● **Data items**:
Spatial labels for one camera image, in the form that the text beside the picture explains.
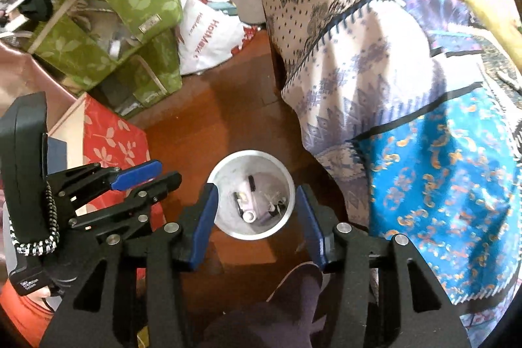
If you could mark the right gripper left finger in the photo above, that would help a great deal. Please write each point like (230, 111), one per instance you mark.
(196, 223)

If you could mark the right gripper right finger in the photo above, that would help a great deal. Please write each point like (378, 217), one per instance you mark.
(317, 223)

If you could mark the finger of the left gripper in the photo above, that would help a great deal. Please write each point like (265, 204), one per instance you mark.
(156, 189)
(135, 176)

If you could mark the white trash bucket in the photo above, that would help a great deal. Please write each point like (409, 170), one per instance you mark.
(256, 195)

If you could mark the red floral box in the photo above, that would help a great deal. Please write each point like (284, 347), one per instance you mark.
(93, 133)

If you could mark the green leaf pattern bag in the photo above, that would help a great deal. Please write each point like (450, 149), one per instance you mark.
(124, 48)

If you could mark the patchwork patterned bedsheet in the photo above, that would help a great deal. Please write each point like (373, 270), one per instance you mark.
(394, 101)

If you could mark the white plastic shopping bag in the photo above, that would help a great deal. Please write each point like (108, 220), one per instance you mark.
(207, 37)

● **Problem description**:
Return the line that contains "If you could mark the finger", along with every line after it in the data above, exactly and with nothing else.

● **Answer to this exercise**:
If you could mark the finger of the left gripper in the photo above, that would help a great deal. Please write each point like (265, 204), one per instance you mark.
(156, 189)
(135, 176)

If you could mark the white trash bucket in the photo above, that would help a great deal. Please write each point like (409, 170), one per instance you mark.
(256, 195)

If you could mark the red floral box in the photo above, that would help a great deal. Please write each point like (284, 347), one per instance you mark.
(93, 133)

If you could mark the green leaf pattern bag in the photo above, that would help a great deal. Please write each point like (450, 149), one per instance you mark.
(124, 48)

If you could mark the patchwork patterned bedsheet in the photo above, that would help a great deal. Please write each point like (373, 270), one per instance you mark.
(394, 101)

If you could mark the white plastic shopping bag in the photo above, that would help a great deal. Please write each point like (108, 220), one per instance you mark.
(207, 37)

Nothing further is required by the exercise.